● **YOUR ASSIGNMENT**
Transcribe only the lines of the listing below from the one holding "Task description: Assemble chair" through the one holding "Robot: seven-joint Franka", inclusive, without any change.

BEGIN INFORMATION GIVEN

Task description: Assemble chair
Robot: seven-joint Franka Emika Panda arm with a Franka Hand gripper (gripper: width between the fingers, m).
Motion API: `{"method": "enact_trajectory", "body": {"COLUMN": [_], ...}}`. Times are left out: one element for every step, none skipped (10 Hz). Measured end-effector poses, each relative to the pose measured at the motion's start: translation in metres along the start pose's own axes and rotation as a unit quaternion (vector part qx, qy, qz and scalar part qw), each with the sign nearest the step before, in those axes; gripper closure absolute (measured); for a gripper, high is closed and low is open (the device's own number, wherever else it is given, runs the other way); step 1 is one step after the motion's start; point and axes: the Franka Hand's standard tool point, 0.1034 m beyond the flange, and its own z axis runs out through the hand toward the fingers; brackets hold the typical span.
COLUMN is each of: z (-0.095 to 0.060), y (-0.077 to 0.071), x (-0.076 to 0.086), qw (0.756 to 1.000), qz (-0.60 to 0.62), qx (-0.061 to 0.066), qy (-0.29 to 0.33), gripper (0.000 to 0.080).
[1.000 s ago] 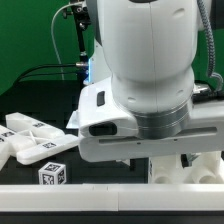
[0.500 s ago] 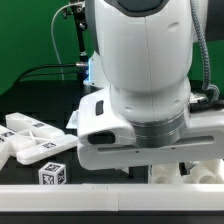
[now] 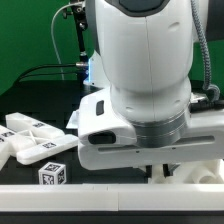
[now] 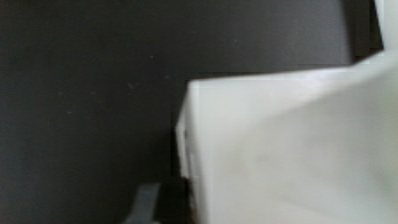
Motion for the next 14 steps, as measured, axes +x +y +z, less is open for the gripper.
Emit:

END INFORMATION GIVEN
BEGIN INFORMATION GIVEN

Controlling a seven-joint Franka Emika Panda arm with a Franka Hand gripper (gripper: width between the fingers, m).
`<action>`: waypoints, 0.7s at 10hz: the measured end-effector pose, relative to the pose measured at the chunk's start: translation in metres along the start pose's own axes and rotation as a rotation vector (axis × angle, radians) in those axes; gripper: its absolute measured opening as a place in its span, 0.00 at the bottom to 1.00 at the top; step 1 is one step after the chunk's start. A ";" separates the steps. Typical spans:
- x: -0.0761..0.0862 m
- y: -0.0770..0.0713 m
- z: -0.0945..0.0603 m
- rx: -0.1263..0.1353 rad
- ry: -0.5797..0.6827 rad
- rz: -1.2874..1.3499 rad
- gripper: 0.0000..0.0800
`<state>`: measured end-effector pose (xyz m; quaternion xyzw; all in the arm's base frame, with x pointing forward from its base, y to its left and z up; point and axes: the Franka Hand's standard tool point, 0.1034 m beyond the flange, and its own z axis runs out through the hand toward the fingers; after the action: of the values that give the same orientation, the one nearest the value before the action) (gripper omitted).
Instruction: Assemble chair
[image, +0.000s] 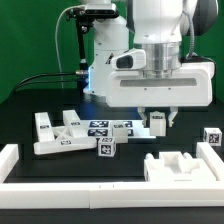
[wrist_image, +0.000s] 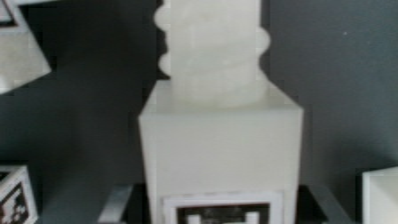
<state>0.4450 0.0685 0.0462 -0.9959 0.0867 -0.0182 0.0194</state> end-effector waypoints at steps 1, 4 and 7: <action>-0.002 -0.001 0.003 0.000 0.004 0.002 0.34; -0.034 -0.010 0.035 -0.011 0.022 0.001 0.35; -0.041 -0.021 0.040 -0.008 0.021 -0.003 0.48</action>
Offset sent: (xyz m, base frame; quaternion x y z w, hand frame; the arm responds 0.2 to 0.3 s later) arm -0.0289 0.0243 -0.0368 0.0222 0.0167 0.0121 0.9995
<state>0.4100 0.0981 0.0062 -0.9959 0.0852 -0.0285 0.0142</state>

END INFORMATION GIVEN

● **EXERCISE ANSWER**
Task description: Assemble chair
Robot: seven-joint Franka Emika Panda arm with a Franka Hand gripper (gripper: width between the fingers, m).

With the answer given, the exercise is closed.